— WHAT YOU HAVE TO DO —
From the listing, collect all lines containing the word "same".

━━ RECORDED DATA

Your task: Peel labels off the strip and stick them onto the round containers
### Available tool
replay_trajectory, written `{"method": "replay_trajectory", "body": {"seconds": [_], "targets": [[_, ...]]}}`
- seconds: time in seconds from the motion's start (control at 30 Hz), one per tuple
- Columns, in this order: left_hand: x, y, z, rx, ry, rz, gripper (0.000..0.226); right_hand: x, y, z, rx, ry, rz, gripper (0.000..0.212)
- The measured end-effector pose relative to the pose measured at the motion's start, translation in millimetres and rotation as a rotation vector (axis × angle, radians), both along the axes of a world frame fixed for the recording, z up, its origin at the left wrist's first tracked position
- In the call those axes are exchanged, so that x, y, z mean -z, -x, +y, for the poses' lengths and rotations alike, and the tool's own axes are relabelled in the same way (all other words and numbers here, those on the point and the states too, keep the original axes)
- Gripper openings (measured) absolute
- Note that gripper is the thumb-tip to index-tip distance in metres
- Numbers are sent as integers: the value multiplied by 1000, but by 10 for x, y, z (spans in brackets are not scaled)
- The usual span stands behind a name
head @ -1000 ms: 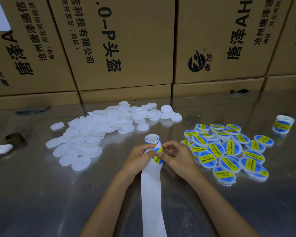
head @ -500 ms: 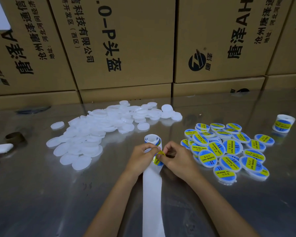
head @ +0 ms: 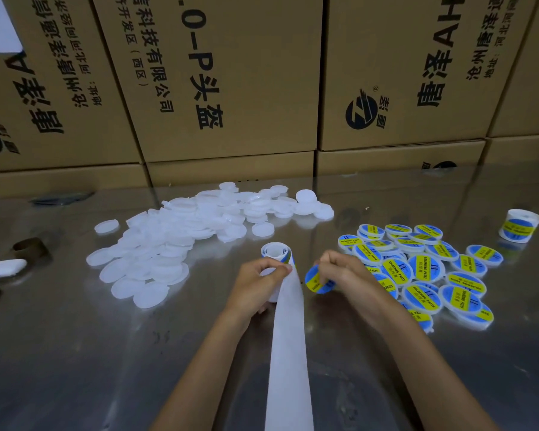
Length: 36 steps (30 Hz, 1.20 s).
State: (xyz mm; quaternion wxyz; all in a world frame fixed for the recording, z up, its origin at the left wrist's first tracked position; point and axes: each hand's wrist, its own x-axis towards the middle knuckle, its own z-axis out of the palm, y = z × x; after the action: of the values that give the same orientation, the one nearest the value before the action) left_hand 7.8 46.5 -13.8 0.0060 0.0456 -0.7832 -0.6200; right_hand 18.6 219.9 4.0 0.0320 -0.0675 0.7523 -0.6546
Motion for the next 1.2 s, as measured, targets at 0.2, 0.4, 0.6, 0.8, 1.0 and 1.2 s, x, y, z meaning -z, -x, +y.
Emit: {"method": "replay_trajectory", "body": {"seconds": [0.2, 0.4, 0.6, 0.8, 1.0, 1.2], "targets": [[-81, -38, -65, -114, -239, 74, 19, 20, 48, -39, 71, 161, -34, 22], [-219, -44, -87, -90, -681, 77, 28, -11, 27, -179, 50, 300, 22, 21], [-275, -125, -22, 121, -755, 81, 45, -20, -29, -354, 93, 339, 165, 26], [-295, -162, 77, 203, -768, 66, 42, -25, -63, -420, 178, 272, 294, 29], [-280, -149, 102, 219, -753, 72, 40, -36, -56, -422, 222, 271, 306, 31], [-279, -152, 118, 221, -714, 87, 39, -4, -38, -424, 251, 234, 312, 30]]}}
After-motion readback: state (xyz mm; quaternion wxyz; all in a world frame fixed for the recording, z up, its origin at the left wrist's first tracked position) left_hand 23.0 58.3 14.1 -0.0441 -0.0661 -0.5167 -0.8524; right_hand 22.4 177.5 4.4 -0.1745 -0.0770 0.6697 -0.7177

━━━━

— ANSWER SECTION —
- In the call those axes are exchanged, so that x, y, z mean -z, -x, +y, for the poses' lengths and rotations alike, and the tool's own axes are relabelled in the same way (all other words and numbers here, those on the point and the states too, keep the original axes)
State: (xyz mm; quaternion wxyz; all in a world frame fixed for the recording, z up, its origin at the left wrist's first tracked position; point and axes: each hand's wrist, its own x-axis towards the middle knuckle, its own z-axis out of the palm, y = z × x; after the action: of the values that give the same orientation, the one nearest the value before the action) left_hand 7.8 46.5 -13.8 0.0060 0.0456 -0.7832 -0.6200; right_hand 18.6 219.9 4.0 0.0320 -0.0675 0.7523 -0.6546

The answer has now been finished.